*Work instructions:* A word-for-word copy of the records below is required.

*Data shown:*

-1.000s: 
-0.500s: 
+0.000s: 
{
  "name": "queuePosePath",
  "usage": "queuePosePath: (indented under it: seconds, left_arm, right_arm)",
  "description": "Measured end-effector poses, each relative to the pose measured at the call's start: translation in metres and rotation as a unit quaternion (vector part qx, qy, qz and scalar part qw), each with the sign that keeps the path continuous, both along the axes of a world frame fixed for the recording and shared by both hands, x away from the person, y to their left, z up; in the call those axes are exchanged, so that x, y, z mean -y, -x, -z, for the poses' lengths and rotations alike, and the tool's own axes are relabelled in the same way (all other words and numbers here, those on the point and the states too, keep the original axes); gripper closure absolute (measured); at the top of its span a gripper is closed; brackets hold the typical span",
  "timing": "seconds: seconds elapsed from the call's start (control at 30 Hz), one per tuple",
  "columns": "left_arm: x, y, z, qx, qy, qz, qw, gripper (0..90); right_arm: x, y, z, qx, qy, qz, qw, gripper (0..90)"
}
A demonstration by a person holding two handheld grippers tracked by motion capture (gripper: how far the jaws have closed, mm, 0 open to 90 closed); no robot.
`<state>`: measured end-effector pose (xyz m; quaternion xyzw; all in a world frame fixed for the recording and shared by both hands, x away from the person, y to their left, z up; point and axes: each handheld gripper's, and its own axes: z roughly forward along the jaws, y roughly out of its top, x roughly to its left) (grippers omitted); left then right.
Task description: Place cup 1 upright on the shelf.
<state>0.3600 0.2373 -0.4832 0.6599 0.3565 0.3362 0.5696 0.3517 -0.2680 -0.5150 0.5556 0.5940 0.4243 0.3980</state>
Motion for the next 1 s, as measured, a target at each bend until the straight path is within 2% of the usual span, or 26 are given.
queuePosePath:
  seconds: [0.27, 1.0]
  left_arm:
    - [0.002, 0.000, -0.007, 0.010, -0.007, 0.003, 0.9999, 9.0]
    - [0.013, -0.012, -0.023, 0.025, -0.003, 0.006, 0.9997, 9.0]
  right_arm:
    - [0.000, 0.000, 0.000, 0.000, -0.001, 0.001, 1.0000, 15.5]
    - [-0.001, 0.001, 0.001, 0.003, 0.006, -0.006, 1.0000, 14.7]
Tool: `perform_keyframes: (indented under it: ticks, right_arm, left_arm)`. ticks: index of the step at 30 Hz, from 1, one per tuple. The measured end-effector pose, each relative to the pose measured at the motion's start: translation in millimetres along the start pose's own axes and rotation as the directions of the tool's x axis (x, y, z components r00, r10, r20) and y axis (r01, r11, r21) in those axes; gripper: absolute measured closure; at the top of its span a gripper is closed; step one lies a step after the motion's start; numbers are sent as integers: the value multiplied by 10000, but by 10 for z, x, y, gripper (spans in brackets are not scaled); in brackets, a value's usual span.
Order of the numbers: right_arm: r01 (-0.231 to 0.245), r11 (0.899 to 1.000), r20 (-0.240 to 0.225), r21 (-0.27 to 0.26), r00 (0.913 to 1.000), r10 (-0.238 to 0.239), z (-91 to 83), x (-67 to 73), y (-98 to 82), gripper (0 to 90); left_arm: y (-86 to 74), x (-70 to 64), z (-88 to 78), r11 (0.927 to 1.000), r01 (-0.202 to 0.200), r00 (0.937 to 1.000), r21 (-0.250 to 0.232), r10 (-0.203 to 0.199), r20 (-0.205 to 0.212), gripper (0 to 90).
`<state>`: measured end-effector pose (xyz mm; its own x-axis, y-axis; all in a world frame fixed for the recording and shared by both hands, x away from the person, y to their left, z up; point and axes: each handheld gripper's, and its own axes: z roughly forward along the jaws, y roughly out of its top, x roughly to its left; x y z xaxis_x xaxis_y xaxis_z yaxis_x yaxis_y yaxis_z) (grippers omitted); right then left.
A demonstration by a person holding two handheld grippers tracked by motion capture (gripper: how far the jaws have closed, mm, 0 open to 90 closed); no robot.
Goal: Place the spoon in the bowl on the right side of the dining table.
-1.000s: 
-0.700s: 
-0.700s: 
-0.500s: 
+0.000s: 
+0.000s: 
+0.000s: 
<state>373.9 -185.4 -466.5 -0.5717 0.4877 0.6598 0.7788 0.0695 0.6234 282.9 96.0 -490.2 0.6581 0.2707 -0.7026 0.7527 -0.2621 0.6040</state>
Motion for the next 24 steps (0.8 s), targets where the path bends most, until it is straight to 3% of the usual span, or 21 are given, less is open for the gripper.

*Response to this exercise:*
-1.000s: 
-0.500s: 
+0.000s: 
{
  "name": "queuePosePath",
  "usage": "queuePosePath: (indented under it: seconds, left_arm, right_arm)",
  "description": "Measured end-effector poses, each relative to the pose measured at the call's start: translation in metres and rotation as a unit quaternion (vector part qx, qy, qz and scalar part qw), each with the sign that keeps the path continuous, both along the axes of a world frame fixed for the recording and shared by both hands, x away from the person, y to their left, z up; in the call those axes are exchanged, so that x, y, z mean -y, -x, -z, for the poses' lengths and rotations alike, and the tool's own axes are relabelled in the same way (all other words and numbers here, those on the point and the states too, keep the original axes); gripper closure absolute (measured); at the top of its span a gripper is closed; brackets hold the typical span",
  "timing": "seconds: seconds elapsed from the call's start (control at 30 Hz), one per tuple",
  "columns": "left_arm: x, y, z, qx, qy, qz, qw, gripper (0..90); right_arm: x, y, z, qx, qy, qz, qw, gripper (0..90)"
}
A demonstration by a person holding two handheld grippers tracked by motion capture (gripper: how far the jaws have closed, mm, 0 open to 90 closed); no robot.
`<state>`: measured end-effector pose (xyz m; quaternion xyzw; all in a world frame fixed for the recording and shared by both hands, x away from the person, y to their left, z up; point and axes: each handheld gripper's, and its own axes: z roughly forward along the jaws, y roughly out of its top, x roughly to its left) (grippers omitted); left then right.
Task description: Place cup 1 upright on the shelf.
<state>0.3600 0.2373 -0.4832 0.6599 0.3565 0.3362 0.5696 0.3517 -0.2680 -0.5150 0.5556 0.5940 0.4243 0.3980</state>
Motion for the next 1 s, as measured, a target at each bend until the straight path is within 2% of the usual span, or 26 are given.
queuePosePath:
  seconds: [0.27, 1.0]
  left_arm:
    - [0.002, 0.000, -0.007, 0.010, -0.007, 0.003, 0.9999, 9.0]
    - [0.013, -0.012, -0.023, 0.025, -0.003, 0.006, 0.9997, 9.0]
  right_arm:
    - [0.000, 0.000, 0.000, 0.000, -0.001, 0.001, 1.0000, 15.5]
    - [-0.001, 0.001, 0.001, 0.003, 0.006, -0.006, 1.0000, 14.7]
Tool: `perform_keyframes: (indented under it: ticks, right_arm, left_arm)`. ticks: index of the step at 30 Hz, from 1, one per tuple. The measured end-effector pose, each relative to the pose measured at the motion's start: translation in millimetres along the start pose's own axes and rotation as the directions of the tool's x axis (x, y, z components r00, r10, r20) and y axis (r01, r11, r21) in those axes; gripper: absolute measured closure; at the top of its span a gripper is closed; step one lies a step after the motion's start; numbers are sent as integers: the value multiplied by 10000, but by 10 for z, x, y, gripper (spans in brackets are not scaled); in brackets, a value's usual span.
Order of the numbers: right_arm: r01 (-0.231 to 0.245), r11 (0.899 to 1.000), r20 (-0.240 to 0.225), r21 (-0.27 to 0.26), r00 (0.913 to 1.000), r10 (-0.238 to 0.239), z (-91 to 83), x (-67 to 73), y (-98 to 82), gripper (0 to 90); left_arm: y (-86 to 74), x (-70 to 64), z (-88 to 78), r11 (0.927 to 1.000), r01 (-0.202 to 0.200), r00 (0.937 to 1.000), r21 (-0.250 to 0.232), r10 (-0.203 to 0.199), r20 (-0.205 to 0.212), gripper (0 to 90).
`<state>`: measured end-effector pose (xyz mm; its own x-axis, y-axis; all in a world frame fixed for the recording and shared by both hands, x away from the person, y to their left, z up; point and axes: each handheld gripper's, and its own axes: z roughly forward along the jaws, y roughly out of its top, x roughly to its left; x y z xaxis_x xaxis_y xaxis_z yaxis_x yaxis_y yaxis_z) (grippers omitted); right then left.
A demonstration by a person holding two handheld grippers tracked by motion capture (gripper: how far the jaws have closed, mm, 0 open to 90 closed); no robot.
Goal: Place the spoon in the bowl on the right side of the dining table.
-1.000s: 
-0.700s: 
-0.700s: 
-0.500s: 
+0.000s: 
+0.000s: 
+0.000s: 
<state>373.9 -185.4 -466.5 -0.5717 0.4877 0.6598 0.7788 0.0695 0.6234 282.9 96.0 -490.2 0.6581 0.2707 -0.7026 0.7527 -0.2621 0.6040</state>
Motion for the next 24 steps (0.8 s), targets where the path bends most, until it is straight to 3% of the usual span, or 21 are given, less is open for the gripper.

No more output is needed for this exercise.